-- Task statement --
Word for word, restate the lines from the start of the data down to the line with "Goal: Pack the", both included.

-- Provided material --
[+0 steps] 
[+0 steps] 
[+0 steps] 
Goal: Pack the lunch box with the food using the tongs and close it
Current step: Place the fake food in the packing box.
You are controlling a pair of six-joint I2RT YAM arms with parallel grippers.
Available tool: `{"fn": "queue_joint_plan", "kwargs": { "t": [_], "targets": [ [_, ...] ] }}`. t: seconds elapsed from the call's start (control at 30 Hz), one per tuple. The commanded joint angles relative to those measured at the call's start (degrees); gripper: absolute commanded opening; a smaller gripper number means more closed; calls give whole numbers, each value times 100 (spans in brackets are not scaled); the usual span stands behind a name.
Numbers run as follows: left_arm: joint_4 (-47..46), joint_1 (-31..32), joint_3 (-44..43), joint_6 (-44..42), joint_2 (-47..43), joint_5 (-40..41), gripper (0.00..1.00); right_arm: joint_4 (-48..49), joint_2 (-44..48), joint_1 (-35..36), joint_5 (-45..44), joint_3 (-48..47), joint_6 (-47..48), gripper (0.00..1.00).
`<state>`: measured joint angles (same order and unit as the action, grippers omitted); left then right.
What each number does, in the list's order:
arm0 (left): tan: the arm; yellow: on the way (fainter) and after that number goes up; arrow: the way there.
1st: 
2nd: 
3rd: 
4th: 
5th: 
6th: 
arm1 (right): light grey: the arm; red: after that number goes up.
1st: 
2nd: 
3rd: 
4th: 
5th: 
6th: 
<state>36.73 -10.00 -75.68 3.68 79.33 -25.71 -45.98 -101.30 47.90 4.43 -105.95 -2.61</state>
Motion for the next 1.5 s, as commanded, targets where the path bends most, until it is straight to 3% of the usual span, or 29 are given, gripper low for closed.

-- Written answer --
[+0 steps] 
[+0 steps] 
[+0 steps] 
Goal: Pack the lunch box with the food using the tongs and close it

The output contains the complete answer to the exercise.